**About this task:** Please state how many lines of the data contain "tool". The number by itself is enough.
-=-=-
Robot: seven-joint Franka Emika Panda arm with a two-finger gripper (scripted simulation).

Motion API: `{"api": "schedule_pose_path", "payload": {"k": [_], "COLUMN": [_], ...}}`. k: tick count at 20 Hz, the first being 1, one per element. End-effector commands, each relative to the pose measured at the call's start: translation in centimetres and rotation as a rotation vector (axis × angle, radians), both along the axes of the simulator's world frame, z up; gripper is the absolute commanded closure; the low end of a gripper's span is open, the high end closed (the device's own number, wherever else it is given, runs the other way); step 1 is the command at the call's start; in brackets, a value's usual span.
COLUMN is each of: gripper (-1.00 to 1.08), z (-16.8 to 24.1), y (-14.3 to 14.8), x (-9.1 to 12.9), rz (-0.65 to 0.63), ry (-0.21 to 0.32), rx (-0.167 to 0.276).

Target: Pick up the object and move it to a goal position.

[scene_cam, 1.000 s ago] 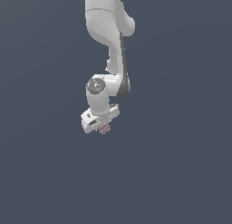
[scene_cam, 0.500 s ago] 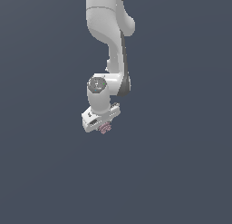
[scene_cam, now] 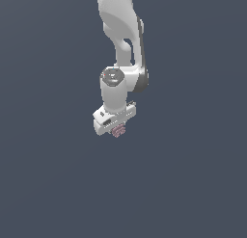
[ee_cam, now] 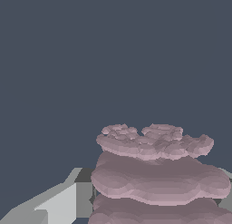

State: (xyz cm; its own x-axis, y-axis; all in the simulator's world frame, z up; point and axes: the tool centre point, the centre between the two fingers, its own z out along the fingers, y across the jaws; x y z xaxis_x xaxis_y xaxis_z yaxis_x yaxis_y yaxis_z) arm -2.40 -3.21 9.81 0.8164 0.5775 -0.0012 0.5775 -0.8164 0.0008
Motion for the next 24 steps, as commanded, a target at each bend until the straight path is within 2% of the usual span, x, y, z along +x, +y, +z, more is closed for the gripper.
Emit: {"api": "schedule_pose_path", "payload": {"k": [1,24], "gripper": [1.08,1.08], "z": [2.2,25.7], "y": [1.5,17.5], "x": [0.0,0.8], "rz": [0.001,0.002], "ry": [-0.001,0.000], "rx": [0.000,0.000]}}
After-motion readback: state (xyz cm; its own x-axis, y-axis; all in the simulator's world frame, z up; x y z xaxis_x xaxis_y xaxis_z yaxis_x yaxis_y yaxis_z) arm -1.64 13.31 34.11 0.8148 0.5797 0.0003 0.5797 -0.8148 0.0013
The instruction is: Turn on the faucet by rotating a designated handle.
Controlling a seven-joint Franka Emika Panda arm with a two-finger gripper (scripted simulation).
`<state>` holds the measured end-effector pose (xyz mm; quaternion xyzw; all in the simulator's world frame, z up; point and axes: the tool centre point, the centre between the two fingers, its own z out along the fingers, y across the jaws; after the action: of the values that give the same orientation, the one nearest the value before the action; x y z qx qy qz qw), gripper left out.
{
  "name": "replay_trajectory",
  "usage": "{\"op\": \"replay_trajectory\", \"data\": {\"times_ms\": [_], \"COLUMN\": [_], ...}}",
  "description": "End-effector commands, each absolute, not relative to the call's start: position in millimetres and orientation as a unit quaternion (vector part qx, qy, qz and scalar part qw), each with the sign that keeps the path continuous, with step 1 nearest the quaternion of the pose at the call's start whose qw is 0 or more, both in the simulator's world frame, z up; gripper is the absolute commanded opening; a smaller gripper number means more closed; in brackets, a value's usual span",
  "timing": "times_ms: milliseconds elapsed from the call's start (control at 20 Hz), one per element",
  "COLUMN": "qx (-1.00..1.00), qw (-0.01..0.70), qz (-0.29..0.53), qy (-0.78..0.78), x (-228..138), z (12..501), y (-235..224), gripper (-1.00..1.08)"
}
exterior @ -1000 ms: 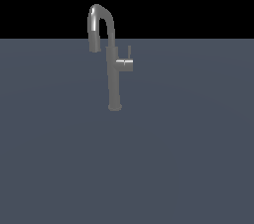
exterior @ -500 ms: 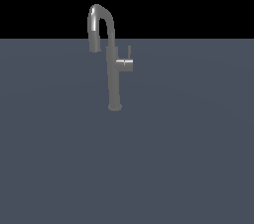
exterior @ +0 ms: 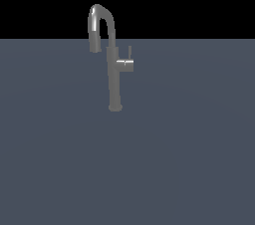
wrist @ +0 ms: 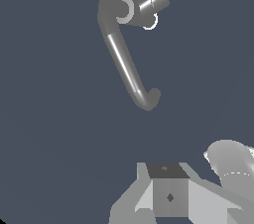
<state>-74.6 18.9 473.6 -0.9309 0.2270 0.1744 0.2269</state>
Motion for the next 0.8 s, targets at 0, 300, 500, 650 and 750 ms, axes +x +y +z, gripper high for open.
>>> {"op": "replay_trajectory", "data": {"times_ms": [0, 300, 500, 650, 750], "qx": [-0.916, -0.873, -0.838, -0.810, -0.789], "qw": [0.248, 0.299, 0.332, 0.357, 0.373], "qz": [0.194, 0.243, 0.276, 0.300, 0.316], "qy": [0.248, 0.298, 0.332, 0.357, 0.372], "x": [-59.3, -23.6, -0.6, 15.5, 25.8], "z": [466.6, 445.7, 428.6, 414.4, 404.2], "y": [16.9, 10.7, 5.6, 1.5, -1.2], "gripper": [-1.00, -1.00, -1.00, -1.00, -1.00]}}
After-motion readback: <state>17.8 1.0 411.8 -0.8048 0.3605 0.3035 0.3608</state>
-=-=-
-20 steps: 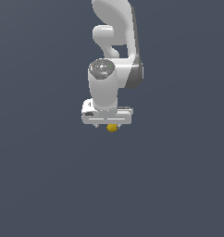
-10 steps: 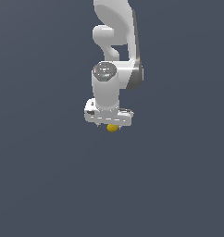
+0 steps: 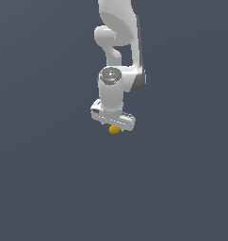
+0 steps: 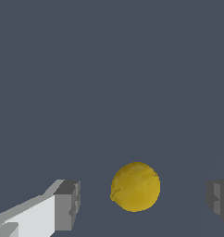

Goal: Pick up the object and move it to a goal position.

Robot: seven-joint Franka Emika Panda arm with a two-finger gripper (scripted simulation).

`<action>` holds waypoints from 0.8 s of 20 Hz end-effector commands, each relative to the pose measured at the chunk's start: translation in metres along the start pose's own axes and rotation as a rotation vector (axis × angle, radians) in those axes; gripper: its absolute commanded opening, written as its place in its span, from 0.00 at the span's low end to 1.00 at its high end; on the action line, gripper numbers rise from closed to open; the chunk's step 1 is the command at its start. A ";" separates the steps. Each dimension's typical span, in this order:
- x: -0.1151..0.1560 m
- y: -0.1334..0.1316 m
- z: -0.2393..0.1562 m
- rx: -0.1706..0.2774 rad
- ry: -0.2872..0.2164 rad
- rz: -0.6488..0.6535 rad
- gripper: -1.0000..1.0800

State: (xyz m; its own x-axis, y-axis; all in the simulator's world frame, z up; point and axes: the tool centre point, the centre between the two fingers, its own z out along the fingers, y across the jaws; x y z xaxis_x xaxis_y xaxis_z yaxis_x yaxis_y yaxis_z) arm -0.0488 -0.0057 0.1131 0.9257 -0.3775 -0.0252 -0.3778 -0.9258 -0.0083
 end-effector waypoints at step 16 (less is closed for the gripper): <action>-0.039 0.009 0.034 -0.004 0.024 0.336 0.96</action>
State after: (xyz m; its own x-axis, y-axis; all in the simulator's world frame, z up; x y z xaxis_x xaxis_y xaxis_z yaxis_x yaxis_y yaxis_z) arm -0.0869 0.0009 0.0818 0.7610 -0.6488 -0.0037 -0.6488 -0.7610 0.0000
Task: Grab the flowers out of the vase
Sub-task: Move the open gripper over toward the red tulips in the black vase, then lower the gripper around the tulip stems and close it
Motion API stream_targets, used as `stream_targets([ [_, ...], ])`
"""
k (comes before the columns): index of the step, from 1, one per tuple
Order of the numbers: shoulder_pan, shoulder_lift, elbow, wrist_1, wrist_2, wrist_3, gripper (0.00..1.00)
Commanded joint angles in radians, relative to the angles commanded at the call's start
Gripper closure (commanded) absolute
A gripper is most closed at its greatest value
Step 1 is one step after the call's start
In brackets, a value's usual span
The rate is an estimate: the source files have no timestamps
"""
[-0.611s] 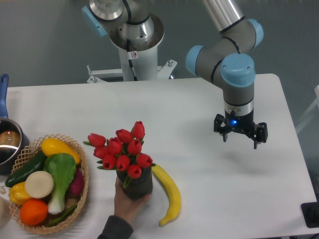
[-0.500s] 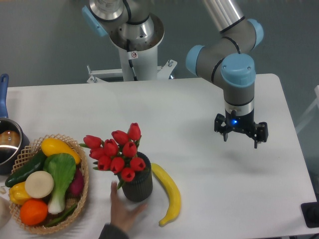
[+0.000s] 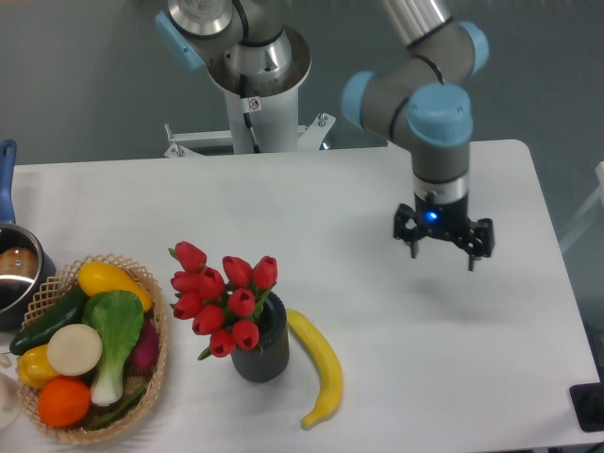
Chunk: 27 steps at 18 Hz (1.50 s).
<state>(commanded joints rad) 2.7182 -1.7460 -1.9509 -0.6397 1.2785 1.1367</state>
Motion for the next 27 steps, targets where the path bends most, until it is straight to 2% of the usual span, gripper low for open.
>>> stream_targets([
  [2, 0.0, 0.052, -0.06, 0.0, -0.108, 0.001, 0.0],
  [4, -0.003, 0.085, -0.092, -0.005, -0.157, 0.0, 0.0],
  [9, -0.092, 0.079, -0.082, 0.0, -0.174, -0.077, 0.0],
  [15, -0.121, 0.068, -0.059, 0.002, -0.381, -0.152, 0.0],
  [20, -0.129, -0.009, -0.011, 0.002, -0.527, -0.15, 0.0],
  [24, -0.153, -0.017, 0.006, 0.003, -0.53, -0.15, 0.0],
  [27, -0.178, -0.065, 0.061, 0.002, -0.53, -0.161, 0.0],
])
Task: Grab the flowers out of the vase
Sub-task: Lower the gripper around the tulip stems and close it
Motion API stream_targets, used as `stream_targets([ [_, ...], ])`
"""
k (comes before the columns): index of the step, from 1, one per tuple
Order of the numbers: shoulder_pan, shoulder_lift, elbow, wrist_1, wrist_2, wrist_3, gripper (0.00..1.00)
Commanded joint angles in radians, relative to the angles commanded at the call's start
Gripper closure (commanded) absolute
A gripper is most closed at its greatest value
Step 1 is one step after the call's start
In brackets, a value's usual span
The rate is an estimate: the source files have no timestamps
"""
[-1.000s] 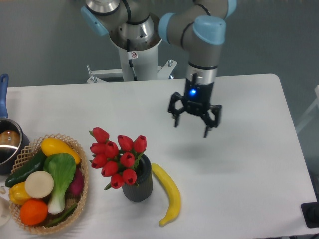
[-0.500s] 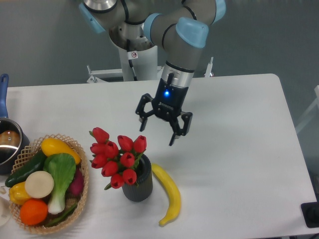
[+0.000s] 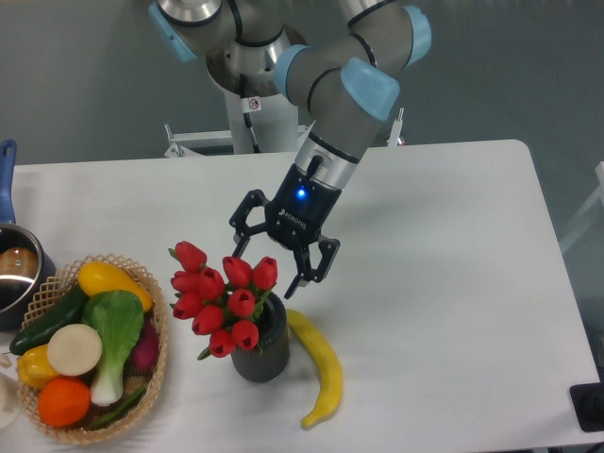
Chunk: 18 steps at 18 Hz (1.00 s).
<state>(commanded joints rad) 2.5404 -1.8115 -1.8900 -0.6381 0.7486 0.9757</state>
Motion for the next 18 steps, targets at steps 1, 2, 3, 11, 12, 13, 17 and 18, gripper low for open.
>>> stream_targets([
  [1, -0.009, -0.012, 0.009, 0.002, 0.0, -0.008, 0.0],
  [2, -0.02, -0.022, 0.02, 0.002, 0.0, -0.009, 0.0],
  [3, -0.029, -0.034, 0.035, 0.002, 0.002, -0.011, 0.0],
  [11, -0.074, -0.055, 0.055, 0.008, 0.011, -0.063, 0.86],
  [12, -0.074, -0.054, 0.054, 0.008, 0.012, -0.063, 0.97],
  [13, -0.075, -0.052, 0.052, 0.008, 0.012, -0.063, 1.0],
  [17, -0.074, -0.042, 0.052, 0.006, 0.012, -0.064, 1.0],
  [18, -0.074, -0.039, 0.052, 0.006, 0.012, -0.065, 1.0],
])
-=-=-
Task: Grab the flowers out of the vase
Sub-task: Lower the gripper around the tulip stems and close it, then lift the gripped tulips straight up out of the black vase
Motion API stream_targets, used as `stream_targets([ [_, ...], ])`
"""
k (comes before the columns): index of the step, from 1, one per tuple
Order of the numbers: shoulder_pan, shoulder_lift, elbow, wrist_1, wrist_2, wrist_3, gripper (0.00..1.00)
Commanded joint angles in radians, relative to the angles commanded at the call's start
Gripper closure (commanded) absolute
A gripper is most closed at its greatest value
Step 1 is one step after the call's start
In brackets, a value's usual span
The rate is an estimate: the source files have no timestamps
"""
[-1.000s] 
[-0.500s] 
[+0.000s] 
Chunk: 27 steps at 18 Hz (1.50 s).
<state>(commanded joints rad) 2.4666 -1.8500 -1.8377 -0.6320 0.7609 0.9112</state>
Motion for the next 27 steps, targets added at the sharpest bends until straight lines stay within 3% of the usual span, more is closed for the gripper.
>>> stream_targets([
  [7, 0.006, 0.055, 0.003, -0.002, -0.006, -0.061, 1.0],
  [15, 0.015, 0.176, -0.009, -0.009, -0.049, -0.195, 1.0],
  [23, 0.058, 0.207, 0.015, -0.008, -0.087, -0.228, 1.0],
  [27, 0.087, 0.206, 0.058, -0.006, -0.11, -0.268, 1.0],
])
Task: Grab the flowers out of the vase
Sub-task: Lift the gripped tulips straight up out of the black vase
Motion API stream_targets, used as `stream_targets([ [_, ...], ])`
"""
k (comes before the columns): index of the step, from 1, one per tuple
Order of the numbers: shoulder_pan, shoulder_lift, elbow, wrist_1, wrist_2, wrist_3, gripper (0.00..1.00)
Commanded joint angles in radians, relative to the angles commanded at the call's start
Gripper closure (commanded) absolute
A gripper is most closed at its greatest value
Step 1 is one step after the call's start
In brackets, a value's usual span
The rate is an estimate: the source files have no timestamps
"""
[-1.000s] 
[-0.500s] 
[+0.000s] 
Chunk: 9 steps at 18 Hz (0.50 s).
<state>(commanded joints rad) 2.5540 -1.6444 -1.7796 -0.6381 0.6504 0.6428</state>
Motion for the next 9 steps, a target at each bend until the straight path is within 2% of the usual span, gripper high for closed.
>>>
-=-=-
**Answer section:** 3